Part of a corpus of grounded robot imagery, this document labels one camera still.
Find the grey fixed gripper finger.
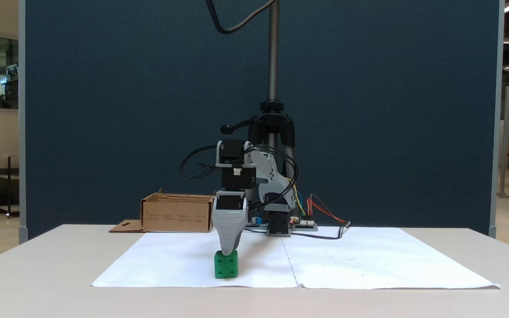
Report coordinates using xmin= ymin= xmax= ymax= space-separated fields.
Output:
xmin=212 ymin=211 xmax=248 ymax=256

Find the green die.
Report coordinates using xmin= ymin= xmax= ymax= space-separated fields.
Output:
xmin=214 ymin=250 xmax=239 ymax=279

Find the brown cardboard box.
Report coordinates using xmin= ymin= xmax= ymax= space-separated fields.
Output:
xmin=109 ymin=189 xmax=217 ymax=233

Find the white paper sheet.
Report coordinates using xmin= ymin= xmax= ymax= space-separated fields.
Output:
xmin=283 ymin=227 xmax=501 ymax=290
xmin=91 ymin=231 xmax=299 ymax=288

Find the motor driver circuit board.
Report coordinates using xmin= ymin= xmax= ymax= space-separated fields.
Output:
xmin=291 ymin=217 xmax=319 ymax=231

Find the blue partition panel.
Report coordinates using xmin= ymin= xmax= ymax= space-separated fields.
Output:
xmin=19 ymin=0 xmax=505 ymax=242

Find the framed window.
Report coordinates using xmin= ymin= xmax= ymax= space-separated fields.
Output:
xmin=0 ymin=30 xmax=19 ymax=114

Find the black servo cable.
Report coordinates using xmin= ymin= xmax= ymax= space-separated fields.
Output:
xmin=179 ymin=145 xmax=220 ymax=181
xmin=243 ymin=145 xmax=299 ymax=209

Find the yellow jumper wire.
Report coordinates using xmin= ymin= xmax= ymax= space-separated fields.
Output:
xmin=293 ymin=183 xmax=307 ymax=217

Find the black cable with orange end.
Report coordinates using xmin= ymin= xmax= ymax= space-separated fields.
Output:
xmin=290 ymin=221 xmax=351 ymax=240

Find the red orange wire bundle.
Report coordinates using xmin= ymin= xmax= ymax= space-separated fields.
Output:
xmin=307 ymin=193 xmax=347 ymax=224

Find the black camera stand with pole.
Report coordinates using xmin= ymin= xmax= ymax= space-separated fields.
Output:
xmin=220 ymin=0 xmax=296 ymax=195

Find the black camera cable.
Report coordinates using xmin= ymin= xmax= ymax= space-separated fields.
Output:
xmin=206 ymin=0 xmax=277 ymax=35

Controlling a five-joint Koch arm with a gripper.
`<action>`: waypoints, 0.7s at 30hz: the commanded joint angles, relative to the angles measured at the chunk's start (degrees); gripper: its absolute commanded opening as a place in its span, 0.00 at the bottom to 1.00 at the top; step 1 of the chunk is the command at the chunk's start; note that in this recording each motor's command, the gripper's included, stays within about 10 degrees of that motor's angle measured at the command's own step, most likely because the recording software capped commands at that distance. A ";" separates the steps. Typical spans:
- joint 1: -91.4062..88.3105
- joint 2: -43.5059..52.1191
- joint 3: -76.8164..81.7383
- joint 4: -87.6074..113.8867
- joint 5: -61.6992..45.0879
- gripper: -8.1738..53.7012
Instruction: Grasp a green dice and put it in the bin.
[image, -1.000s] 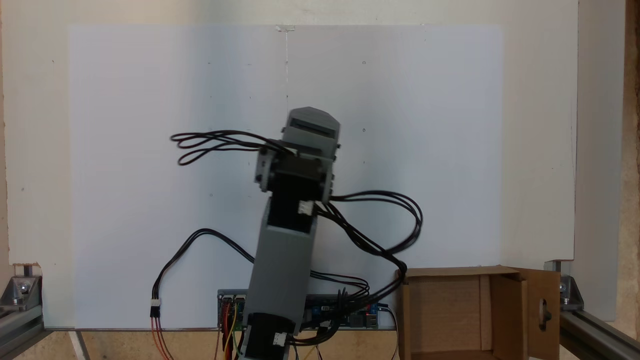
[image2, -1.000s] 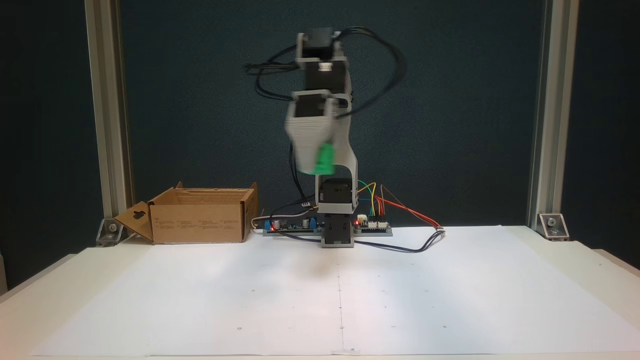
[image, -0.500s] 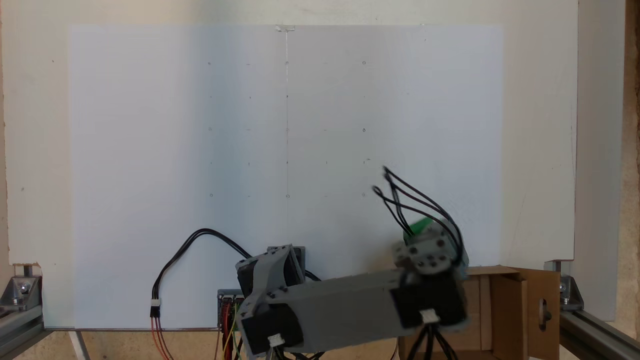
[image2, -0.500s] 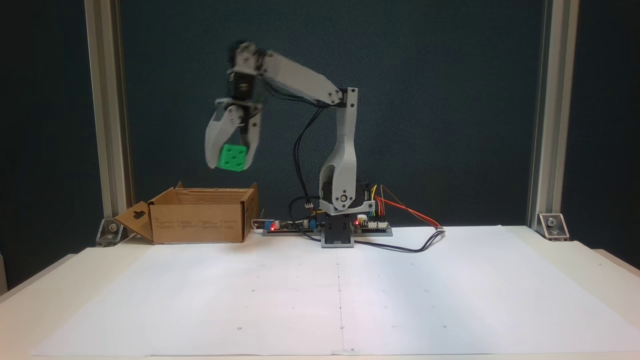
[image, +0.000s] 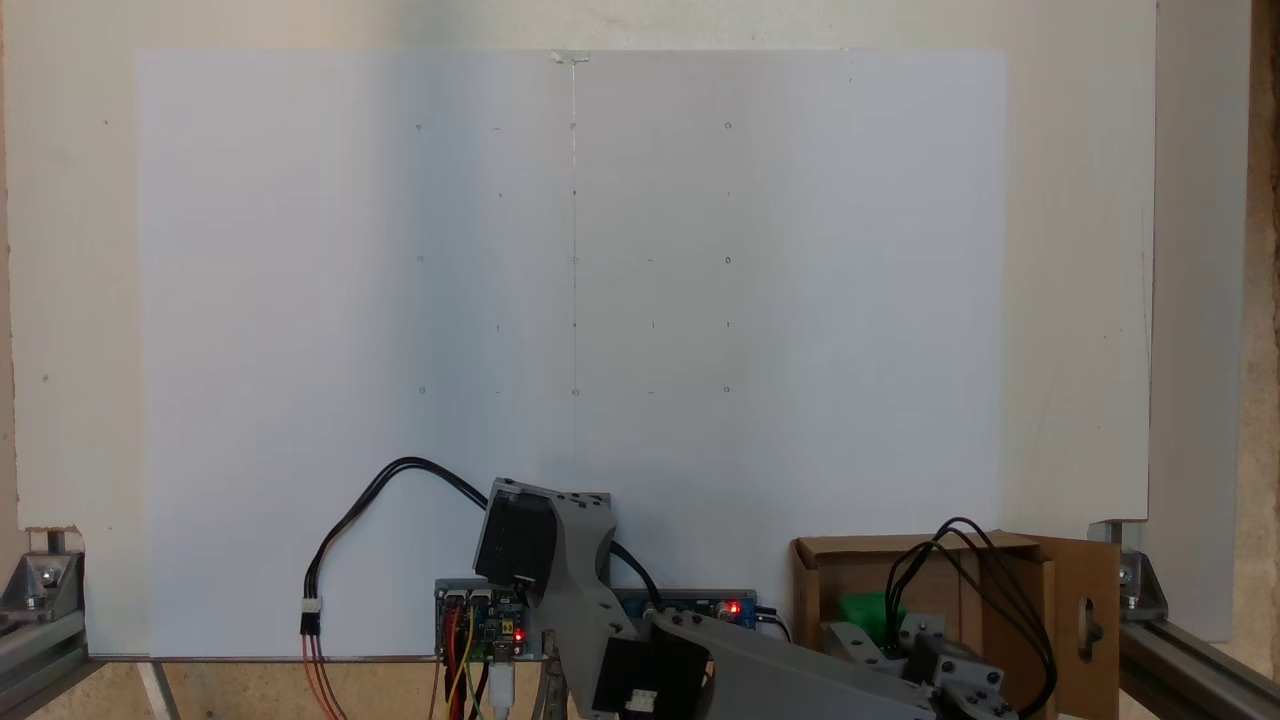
====================
== PROBLEM DESCRIPTION ==
Whenever a line above includes the string "green", copy it.

== ANSWER FOR THE TASK ==
Find the green die.
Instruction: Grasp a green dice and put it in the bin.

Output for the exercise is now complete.